Perhaps the most popular in the fashion industry have won traditional Uzbek fabrics made with ikat technology. The same word “ikat” came from Indonesia, and comes from the verb “mengikat”, which means “to bind, entwine”.

Traditional ikat is the most complicated and handmade weaving technique: the threads are joined in clusters and then gradually dyed in certain colors. Ikat is characteristic not only for Uzbekistan, however it is the Uzbek pattern that differs in that the pattern is applied only to the warp yarns, while the weft, the transverse threads of the fabric, remains flat. Thus, the fabric takes on a beautiful and complex color dye. Among artisans in Uzbekistan, this technique is called abrband, which means “tied cloud,” but avid fashion designers even in our country refer to printing as ikat.

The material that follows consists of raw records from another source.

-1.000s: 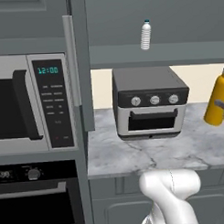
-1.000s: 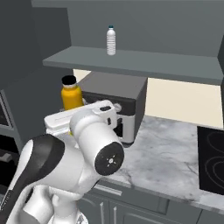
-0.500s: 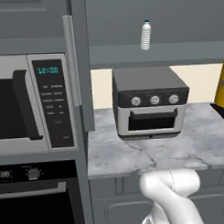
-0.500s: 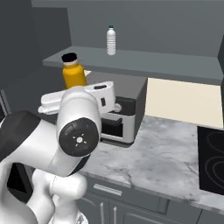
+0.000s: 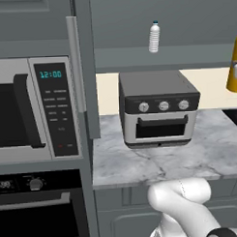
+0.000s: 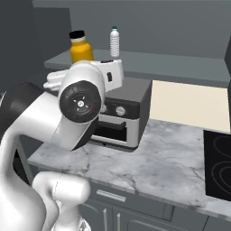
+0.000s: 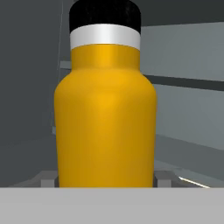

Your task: Pick the water bottle, milk, bottled water from the counter and place them in the open cabinet.

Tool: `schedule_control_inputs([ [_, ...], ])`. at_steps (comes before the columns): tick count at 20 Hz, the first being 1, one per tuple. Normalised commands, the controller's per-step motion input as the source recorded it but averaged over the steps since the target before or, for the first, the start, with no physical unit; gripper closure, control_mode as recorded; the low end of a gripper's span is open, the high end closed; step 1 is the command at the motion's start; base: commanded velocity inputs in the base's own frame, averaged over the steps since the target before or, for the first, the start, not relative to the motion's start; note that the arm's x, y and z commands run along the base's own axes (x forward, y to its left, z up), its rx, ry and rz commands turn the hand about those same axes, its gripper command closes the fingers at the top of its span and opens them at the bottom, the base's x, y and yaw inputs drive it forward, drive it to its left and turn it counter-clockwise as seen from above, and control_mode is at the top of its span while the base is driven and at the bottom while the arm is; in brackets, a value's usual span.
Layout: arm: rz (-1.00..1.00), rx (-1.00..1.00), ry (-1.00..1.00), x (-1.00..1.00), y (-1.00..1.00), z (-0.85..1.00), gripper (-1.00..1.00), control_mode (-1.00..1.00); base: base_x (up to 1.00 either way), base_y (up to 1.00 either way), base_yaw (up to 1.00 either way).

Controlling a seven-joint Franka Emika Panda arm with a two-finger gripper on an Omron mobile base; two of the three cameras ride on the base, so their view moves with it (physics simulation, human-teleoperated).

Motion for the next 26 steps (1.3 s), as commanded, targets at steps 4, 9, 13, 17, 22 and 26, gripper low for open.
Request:
schedule_control_inputs([
  [4,0.00,0.00,0.00,0.53,0.00,0.12,1.00,-1.00,0.00,0.00,0.00],
  [9,0.00,0.02,-0.04,0.57,0.00,0.01,1.00,-1.00,0.00,0.00,0.00],
  [13,0.00,0.03,-0.03,0.51,0.00,0.03,1.00,-1.00,0.00,0.00,0.00],
  [17,0.00,0.02,0.00,0.52,0.00,0.03,1.00,-1.00,0.00,0.00,0.00],
  [22,0.00,0.01,0.00,0.46,-0.06,0.01,1.00,-1.00,0.00,0.00,0.00],
  [26,0.00,0.00,0.00,0.45,-0.08,0.00,1.00,-1.00,0.00,0.00,0.00],
])
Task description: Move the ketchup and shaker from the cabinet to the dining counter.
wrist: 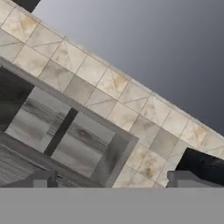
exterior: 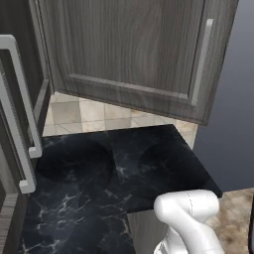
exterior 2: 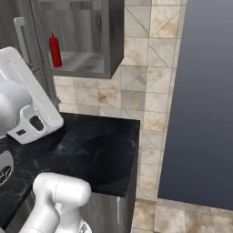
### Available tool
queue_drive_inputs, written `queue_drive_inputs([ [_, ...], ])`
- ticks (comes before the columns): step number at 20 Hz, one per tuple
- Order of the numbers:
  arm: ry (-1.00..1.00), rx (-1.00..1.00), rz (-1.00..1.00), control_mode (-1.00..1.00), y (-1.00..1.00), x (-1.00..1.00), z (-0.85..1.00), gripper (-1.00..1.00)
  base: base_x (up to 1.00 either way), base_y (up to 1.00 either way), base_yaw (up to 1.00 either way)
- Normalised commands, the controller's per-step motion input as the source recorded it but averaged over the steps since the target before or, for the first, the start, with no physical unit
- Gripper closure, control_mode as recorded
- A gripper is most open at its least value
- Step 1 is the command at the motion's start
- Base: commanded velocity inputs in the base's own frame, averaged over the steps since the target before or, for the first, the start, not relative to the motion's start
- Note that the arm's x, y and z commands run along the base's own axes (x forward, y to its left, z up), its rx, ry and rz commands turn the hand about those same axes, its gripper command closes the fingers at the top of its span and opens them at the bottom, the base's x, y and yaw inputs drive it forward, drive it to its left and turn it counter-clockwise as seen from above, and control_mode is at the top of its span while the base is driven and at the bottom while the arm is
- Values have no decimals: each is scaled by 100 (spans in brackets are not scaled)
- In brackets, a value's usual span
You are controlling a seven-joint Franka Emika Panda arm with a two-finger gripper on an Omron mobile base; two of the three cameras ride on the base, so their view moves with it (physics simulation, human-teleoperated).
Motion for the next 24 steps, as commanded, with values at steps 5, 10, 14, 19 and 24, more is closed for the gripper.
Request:
queue_drive_inputs([
  [5, 0, 43, 74, -100, -5, 40, -27, -100, 0, 0, 0],
  [10, 2, 22, 59, -100, 0, 58, -42, -100, 0, 0, 0],
  [14, 0, 14, 46, -100, 0, 72, -61, -100, 0, 0, 0],
  [19, -1, 17, 40, -100, 0, 58, -25, -100, 0, 0, 0],
  [24, 0, 11, 32, -100, 21, 38, 0, -100, 0, 0, 0],
])
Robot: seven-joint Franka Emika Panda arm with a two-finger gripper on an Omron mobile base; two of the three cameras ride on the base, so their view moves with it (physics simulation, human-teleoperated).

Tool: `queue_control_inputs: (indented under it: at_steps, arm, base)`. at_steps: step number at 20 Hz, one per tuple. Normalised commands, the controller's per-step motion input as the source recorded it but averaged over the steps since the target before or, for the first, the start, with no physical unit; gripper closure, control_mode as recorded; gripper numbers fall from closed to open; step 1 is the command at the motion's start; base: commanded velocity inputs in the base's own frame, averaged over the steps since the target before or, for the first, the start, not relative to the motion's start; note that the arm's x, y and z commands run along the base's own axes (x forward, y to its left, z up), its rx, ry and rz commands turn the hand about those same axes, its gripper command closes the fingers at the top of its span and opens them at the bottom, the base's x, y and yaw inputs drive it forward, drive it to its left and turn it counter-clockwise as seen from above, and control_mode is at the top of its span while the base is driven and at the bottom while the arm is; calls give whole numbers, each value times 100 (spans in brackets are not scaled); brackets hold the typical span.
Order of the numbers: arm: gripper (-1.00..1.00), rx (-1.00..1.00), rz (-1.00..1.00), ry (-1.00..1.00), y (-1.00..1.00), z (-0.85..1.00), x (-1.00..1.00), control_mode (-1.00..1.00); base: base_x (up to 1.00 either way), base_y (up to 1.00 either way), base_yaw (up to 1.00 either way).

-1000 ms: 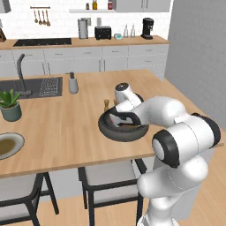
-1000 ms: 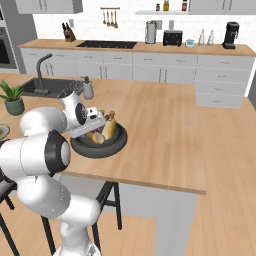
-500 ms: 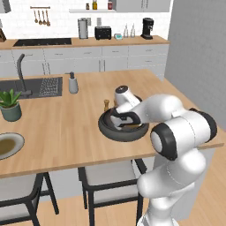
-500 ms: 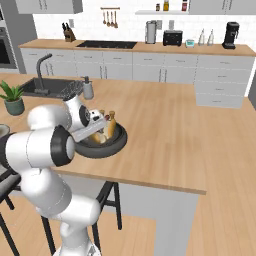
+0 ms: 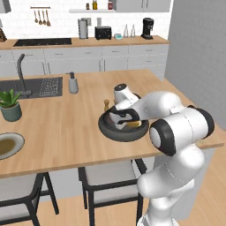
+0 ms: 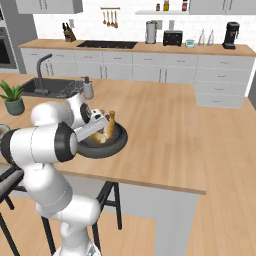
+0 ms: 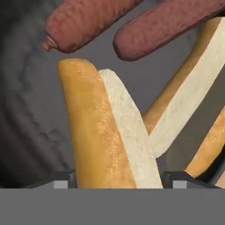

Fabrics made with the ikat technique are very different and are excellent for sewing clothes, as well as finishing accessories, utensils and interior items. It was the interior designers of the world who first appreciated another type of national decoration, no less charming, suzanne. Panels embroidered with a special technique confidently migrated from the former homes of the wealthy Central Asia to the collection of interior fashion trends and, as a result, houses of modern connoisseurs of comfort and style.

     Oscar de la Renta as the discoverer of ikat for the global fashion community

   In the late 20th century, dressmakers with world names paid close attention to ikat. And the first among those who took ikat to the podium was the founder of the fashion house Oscar de la Renta, who died. Thanks to its spring-summer 2005 collection, this ornament entered the elite and became a fashion trend for clothing and interiors. Of the 59 arches featured on the podium, 6 included clothing and accessories that showcased ikat in all its brilliance, liveliness, and ethnicity.

   In the 2008 collection, de la Renta again chose a multicolour print as its leitmotif, demonstrating completely different facets: moderate, refined and sophisticated.

   Oscar de la Renta also used ikat in the fall 2013 collection.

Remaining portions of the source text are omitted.